Task requirements: Please write out the lines of the data exactly, beginning with the first and ending with the line containing "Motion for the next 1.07"; leave the pictures behind.

Information shown:
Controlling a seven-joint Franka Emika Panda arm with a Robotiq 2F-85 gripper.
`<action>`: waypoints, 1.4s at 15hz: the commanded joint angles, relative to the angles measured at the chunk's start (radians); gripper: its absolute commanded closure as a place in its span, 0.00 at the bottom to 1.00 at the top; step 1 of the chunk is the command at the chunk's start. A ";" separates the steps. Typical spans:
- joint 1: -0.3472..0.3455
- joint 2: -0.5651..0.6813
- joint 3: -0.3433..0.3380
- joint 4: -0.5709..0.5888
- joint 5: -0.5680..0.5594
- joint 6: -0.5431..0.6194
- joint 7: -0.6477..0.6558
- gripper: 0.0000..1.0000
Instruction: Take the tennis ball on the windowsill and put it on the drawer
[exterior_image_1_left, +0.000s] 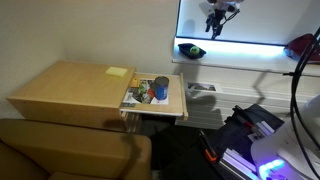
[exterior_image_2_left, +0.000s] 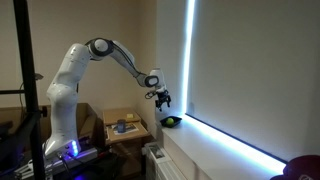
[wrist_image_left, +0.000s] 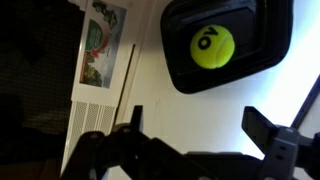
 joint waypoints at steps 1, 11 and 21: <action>-0.043 0.101 0.069 0.178 0.178 -0.221 -0.070 0.00; -0.011 0.194 0.032 0.235 0.135 -0.176 -0.100 0.00; -0.004 0.373 0.014 0.399 0.141 -0.071 -0.074 0.00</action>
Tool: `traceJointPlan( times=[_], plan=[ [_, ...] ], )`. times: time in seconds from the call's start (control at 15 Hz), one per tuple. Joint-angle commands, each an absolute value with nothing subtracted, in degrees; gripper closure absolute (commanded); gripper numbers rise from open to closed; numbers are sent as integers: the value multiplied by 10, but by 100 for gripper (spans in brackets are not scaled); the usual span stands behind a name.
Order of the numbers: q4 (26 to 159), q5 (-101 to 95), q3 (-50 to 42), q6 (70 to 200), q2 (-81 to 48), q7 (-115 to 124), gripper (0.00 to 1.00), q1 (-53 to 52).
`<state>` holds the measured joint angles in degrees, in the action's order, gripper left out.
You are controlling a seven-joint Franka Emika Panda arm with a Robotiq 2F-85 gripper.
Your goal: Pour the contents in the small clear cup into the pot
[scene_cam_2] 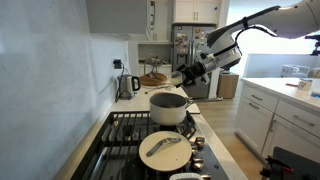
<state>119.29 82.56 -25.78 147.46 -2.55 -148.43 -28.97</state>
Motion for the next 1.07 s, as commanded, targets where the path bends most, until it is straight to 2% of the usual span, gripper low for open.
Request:
traceJointPlan(
  times=[0.0,0.4,1.0],
  plan=[
    [1229,793,-128,1478,8,-1478,61,-162],
    [1235,750,-28,1497,1,-1475,61,-79],
    [1209,588,-30,1595,-10,-1424,61,-119]
  ],
)
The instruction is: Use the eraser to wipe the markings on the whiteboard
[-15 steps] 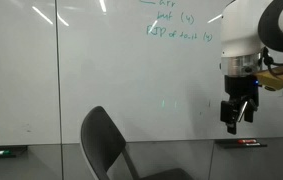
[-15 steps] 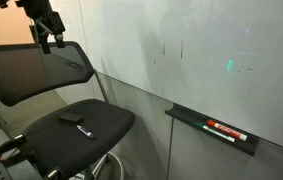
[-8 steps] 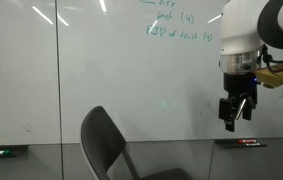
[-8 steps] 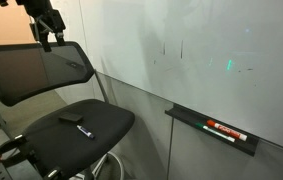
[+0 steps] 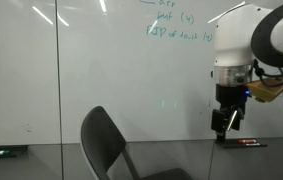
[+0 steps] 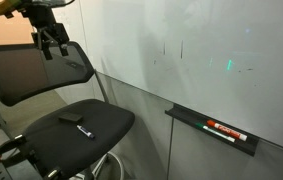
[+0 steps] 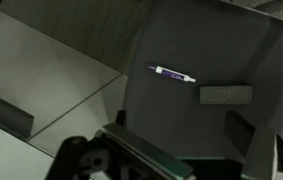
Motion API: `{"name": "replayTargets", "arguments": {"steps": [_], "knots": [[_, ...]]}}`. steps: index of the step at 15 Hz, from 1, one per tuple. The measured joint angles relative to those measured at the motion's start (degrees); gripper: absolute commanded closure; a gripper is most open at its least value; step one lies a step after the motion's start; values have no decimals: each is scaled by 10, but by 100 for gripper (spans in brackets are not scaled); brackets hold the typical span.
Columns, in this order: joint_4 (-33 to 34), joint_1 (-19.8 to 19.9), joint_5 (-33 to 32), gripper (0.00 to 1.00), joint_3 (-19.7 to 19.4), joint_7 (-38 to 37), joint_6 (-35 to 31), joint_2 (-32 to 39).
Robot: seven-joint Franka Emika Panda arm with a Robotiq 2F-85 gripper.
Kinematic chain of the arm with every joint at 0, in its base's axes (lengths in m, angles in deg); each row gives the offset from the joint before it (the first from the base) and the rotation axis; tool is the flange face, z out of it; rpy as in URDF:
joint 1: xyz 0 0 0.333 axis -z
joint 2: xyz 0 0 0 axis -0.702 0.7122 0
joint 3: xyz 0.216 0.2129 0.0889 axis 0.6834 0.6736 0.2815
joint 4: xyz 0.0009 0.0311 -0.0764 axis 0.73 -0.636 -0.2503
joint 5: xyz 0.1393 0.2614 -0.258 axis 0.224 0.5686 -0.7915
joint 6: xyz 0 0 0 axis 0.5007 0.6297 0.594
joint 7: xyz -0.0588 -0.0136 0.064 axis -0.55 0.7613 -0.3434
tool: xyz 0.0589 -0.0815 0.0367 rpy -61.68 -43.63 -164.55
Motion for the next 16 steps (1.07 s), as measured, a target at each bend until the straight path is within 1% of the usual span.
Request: {"name": "replayTargets", "arguments": {"steps": [3, 5, 11, 13, 16], "knots": [[3, -14, -8, 0, -5, 55, -88, 71], [8, -21, -26, 0, -12, 95, -136, 123], [52, -40, -106, 0, -37, 205, -239, 263], [67, -46, -110, 0, -39, 254, -266, 301], [75, -45, -86, 0, -30, 349, -307, 345]]}}
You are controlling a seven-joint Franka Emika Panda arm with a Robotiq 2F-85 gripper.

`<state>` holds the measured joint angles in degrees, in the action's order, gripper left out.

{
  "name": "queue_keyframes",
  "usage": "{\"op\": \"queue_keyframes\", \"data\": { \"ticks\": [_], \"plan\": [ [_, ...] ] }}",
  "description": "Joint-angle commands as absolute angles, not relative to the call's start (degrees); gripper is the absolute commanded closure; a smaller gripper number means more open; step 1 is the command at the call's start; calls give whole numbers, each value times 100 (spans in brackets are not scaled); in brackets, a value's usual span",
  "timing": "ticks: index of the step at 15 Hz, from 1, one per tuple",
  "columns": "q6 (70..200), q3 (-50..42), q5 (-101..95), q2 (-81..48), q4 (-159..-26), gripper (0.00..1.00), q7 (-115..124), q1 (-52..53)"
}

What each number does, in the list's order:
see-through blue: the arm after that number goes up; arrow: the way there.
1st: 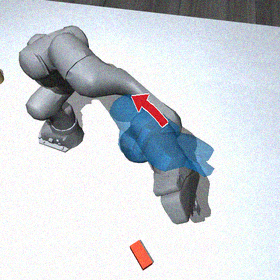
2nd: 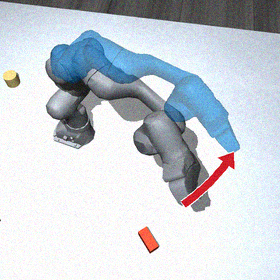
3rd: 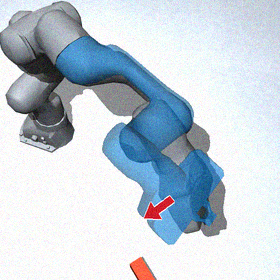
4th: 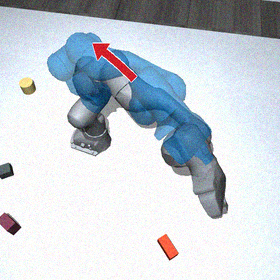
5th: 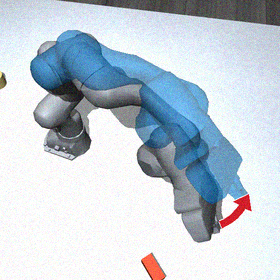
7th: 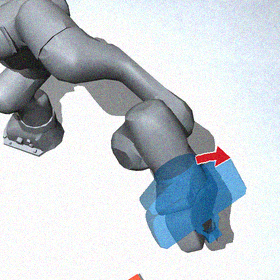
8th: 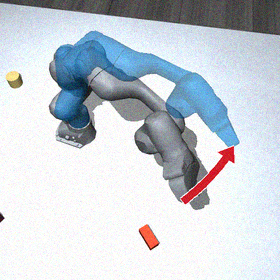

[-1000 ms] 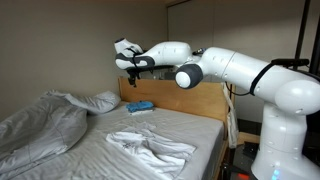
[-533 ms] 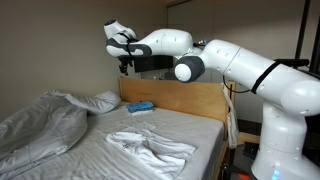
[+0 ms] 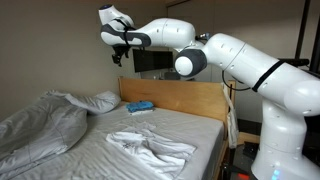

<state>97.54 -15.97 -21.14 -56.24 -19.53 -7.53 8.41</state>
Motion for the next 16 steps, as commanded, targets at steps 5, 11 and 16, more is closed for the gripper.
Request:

Answer section:
Controlling a seven-joint Franka Emika Panda arm with a Robotiq 2F-85 gripper.
`<action>`: waypoints, 1.4s at 15hz: the commanded joint angles, relative to the angles measured at the chunk's start (radians); gripper: its absolute commanded closure as a place in its span, 0.00 at the bottom to 1.00 at the top; step 1 of the chunk is the command at the chunk's start. A ";" separates the steps. Typical spans:
- joint 1: -0.3472..0.3455
- joint 2: -0.5651..0.6813
- joint 3: -0.3433..0.3380
- joint 4: -0.5709..0.5888
- joint 5: -0.5680..0.5594
- joint 6: -0.5431..0.6194
- joint 7: -0.6477..0.6558
- gripper: 0.0000..1.0000
Instruction: Take the tennis ball on the windowsill and put it on the drawer
[exterior_image_1_left, +0.000s] 
[exterior_image_2_left, +0.000s] 
[wrist_image_left, +0.000s] 
 joint waypoints at steps 1, 11 and 21: <action>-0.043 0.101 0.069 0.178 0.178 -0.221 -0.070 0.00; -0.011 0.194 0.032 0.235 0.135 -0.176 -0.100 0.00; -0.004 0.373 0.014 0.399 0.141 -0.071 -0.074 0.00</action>
Tool: `traceJointPlan( times=[_], plan=[ [_, ...] ], )`. times: time in seconds from the call's start (control at 15 Hz), one per tuple. Joint-angle commands, each an absolute value with nothing subtracted, in degrees; gripper closure absolute (commanded); gripper numbers rise from open to closed; numbers are sent as integers: the value multiplied by 10, but by 100 for gripper (spans in brackets are not scaled); the usual span stands behind a name.
Order of the numbers: q4 (26 to 159), q5 (-101 to 95), q3 (-50 to 42), q6 (70 to 200), q2 (-81 to 48), q7 (-115 to 124), gripper (0.00 to 1.00), q1 (-53 to 52).
`<state>` holds the measured joint angles in degrees, in the action's order, gripper left out.
You are controlling a seven-joint Franka Emika Panda arm with a Robotiq 2F-85 gripper.
Your goal: Pour the contents in the small clear cup into the pot
[scene_cam_2] 
<state>119.29 82.56 -25.78 147.46 -2.55 -148.43 -28.97</state>
Motion for the next 1.07 s, as commanded, targets where the path bends most, until it is straight to 2% of the usual span, gripper low for open.

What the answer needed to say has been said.